La Bête de Glenmalure
Gérald avait été le premier à soutenir qu’on pouvait apprivoiser la Bête de Glenmalure, et Nathaniel avait précisé qu’elle le serait tôt ou tard. Collé aux basques de son cousin sur cette fichue colline, Gérald avait désormais le temps de regretter sa fanfaronnade. Il jetait des regards apeurés vers les arbres au moindre bruit suspect. Et pour Gérald, tous les bruits de la forêt étaient suspects. Il lui fallait beaucoup de volonté pour ne pas relever le canon de son fusil de chasse à chaque craquement de brindille. Nate se retournait régulièrement pour s’assurer de sa présence, constatant avec une certaine satisfaction que son cousin avait du mal à tenir le coup.
C’était la dernière heure du crépuscule et la nuit s’annonçait claire, mais cela ne les aiderait en rien. La brume s’accrochait aux branches des hêtres, et plus les deux cousins grimpaient, plus elle s’épaississait. Autour d’eux, la forêt ne formait plus qu’une masse d’ombres grises. Nate avait bien précisé qu’ils se passeraient de lampes et qu’il leur faudrait porter des vêtements sombres pour se fondre dans le paysage. Leurs vestes de tweed et leurs chapeaux étaient d’excellente qualité — la meilleure —, et Nate les portait avec la désinvolture typique des aristocrates.

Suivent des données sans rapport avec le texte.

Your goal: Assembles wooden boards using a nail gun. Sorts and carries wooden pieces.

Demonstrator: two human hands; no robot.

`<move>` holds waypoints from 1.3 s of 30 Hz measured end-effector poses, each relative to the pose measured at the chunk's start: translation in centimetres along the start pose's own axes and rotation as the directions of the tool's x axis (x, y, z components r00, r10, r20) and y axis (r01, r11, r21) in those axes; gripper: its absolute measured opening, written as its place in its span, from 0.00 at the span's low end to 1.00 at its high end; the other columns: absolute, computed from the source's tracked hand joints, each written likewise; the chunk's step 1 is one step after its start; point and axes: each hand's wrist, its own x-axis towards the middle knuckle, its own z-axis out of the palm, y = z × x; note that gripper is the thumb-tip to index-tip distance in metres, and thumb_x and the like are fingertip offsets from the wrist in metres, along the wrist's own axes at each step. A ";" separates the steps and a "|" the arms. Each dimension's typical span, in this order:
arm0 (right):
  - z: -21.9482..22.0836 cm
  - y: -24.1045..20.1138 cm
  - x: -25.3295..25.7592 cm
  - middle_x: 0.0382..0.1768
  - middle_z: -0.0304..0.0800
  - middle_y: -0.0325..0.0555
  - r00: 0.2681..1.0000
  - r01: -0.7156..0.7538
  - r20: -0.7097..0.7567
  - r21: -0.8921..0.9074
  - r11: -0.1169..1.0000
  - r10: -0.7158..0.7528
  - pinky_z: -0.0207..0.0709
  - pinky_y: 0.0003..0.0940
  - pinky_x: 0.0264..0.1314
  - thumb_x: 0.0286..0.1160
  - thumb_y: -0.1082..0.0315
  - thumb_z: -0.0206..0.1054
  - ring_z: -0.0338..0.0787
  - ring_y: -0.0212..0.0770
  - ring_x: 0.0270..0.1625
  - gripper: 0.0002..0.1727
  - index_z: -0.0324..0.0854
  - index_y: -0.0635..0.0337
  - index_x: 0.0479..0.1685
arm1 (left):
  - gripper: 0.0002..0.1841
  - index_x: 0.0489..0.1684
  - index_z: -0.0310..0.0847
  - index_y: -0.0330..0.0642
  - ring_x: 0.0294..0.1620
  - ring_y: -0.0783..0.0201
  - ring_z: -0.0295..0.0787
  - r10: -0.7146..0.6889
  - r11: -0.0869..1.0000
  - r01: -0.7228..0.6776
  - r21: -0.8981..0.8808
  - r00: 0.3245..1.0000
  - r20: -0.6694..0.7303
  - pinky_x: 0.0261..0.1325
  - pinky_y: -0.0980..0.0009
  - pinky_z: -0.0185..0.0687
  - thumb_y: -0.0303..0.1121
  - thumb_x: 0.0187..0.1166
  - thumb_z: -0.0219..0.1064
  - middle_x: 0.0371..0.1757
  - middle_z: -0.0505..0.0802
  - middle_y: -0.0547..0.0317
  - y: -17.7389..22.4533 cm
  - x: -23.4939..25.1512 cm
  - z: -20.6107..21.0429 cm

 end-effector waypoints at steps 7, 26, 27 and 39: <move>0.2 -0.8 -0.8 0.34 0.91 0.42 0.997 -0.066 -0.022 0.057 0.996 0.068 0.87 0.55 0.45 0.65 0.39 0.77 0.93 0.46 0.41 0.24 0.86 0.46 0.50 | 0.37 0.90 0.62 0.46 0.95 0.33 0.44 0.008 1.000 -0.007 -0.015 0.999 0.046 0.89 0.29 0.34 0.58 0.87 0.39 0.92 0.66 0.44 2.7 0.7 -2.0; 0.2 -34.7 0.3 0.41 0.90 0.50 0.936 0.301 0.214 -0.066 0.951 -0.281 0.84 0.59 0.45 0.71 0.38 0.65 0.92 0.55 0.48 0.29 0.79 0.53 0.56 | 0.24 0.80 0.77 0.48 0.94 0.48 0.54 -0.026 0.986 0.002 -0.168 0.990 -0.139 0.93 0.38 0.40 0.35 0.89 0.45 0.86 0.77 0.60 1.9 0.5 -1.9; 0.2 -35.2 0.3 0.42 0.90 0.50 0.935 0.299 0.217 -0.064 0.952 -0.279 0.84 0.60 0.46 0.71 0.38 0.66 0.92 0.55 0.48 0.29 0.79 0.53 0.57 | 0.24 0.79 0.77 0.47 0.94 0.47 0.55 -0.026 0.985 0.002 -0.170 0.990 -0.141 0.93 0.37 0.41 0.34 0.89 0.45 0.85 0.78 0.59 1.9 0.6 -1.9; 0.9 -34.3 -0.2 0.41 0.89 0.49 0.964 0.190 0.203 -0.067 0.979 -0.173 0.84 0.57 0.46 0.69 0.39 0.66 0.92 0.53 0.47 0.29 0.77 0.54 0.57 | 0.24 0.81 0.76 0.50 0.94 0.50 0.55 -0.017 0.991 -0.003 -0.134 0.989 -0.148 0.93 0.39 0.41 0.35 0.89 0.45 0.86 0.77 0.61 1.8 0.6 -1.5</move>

Ses bottes abîmées s’enfonçaient dans l’herbe molle. Le sol avait pris l’aspect d’une fine peau boueuse collée au squelette de la montagne, et des éclats de granit argenté renvoyaient les derniers rayons du soleil.
— Dès qu’on atteint la rivière, on remonte la cascade, murmura Nate en relevant son col pour se protéger de l’humidité du soir.

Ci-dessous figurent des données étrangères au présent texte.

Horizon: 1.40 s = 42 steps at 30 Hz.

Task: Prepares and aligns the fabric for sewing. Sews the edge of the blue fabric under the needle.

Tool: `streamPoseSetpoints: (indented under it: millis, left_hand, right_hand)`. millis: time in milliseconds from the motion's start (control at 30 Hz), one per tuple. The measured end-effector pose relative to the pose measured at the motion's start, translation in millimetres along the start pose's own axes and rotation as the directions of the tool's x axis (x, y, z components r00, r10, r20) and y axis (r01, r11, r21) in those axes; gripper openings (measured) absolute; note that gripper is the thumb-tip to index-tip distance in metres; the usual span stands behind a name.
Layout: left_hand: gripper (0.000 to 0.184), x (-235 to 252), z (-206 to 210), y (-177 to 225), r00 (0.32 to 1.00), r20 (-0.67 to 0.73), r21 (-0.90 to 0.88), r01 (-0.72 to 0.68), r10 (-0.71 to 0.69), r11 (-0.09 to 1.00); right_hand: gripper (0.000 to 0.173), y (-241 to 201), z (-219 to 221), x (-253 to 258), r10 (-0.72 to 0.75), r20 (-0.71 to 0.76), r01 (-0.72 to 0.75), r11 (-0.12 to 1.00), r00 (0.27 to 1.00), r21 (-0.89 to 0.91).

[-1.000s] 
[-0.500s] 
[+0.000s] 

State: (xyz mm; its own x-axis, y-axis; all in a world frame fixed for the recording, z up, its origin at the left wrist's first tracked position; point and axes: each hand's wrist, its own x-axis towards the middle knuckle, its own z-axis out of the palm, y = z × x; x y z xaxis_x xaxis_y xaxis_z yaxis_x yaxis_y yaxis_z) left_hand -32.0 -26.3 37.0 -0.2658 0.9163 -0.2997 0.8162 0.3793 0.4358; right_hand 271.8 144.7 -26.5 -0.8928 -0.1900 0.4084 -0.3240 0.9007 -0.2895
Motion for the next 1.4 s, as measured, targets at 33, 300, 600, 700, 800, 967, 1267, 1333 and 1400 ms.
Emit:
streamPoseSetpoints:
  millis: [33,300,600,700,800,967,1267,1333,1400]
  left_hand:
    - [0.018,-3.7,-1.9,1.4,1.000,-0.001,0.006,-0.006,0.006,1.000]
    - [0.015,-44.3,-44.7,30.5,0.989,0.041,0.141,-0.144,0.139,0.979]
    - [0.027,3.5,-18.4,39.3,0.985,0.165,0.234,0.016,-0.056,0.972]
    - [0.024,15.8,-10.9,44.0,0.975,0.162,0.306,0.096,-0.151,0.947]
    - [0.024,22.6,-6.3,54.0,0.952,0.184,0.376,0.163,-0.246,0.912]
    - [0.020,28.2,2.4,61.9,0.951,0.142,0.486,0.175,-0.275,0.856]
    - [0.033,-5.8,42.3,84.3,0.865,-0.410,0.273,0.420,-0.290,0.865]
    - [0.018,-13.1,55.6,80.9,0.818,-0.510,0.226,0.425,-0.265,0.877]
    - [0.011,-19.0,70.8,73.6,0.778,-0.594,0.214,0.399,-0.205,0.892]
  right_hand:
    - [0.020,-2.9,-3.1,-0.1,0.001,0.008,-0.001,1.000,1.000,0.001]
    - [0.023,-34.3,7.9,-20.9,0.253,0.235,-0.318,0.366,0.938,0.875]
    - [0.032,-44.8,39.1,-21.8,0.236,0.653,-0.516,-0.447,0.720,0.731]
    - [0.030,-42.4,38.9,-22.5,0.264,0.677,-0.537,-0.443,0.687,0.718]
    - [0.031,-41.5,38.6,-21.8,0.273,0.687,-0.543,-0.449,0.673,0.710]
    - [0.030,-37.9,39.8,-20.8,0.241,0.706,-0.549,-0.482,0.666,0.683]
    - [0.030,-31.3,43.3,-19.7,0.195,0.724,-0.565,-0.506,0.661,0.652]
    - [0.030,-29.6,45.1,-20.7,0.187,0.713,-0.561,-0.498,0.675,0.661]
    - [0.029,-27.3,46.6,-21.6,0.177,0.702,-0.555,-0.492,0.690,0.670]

Le froid lui glaçait déjà les cheveux et la nuque.
— Ça couvrira nos bruits, reprit-il.
— Ça couvrira tous les bruits, se plaignit Gérald.
— Écoute, lui reprocha Nate en se retournant, c’est toi qui as tenu à m’accompagner. J’aurais pu y aller sans toi.

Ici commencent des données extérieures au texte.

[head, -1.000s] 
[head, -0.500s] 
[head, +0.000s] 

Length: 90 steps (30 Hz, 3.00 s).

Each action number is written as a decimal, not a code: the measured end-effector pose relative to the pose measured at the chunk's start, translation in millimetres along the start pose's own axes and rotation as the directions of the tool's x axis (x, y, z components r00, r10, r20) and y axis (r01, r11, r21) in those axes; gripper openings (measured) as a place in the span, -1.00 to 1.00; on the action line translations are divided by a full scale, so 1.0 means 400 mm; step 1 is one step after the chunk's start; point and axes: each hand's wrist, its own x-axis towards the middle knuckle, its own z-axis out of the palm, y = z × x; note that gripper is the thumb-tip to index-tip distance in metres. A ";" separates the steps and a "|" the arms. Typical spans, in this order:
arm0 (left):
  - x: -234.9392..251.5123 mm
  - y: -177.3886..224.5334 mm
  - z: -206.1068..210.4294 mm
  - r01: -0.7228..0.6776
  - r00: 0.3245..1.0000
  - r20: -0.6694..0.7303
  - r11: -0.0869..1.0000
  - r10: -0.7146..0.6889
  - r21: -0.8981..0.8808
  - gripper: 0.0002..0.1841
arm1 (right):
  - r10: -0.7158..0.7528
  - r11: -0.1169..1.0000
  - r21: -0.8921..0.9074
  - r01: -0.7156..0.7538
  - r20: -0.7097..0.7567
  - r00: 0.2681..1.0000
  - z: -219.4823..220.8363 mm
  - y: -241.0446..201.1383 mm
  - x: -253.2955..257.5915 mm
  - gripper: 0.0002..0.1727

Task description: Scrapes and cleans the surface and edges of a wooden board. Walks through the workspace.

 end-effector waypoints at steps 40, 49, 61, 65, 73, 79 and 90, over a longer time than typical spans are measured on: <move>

— Mais nous ne sommes que deux, se renfrogna Gérald en abaissant le canon de son fusil. C’est plus sûr quand on est nombreux. Ce monstre a estropié deux hommes, la semaine dernière, tu t’en souviens ? Et ses précédentes victimes ne s’en sont pas encore remises. Pourquoi y aller seuls ? Ça n’a aucun sens. Il nous faut de l’aide. Quelqu’un pour porter notre équipement, au moins.
Ils avaient abandonné leur charrette sur la route avant d’attacher les chevaux et de partir à pied. Gérald n’était pas habitué à porter quoi que ce fût, et les sangles de son sac à dos lui sciaient les épaules. Il n’aimait pas du tout jouer les bêtes de somme ; à quoi servaient les valets, après tout ? L’arme pesait son poids, elle aussi, mais quand Nate lui avait suggéré de la laisser derrière eux, il avait insisté pour la garder. Comment s’en plaindre, désormais ?
— Et tu comptes râler jusqu’en haut ? lança Nate.
— On aurait au moins pu demander à Clancy de nous accompagner.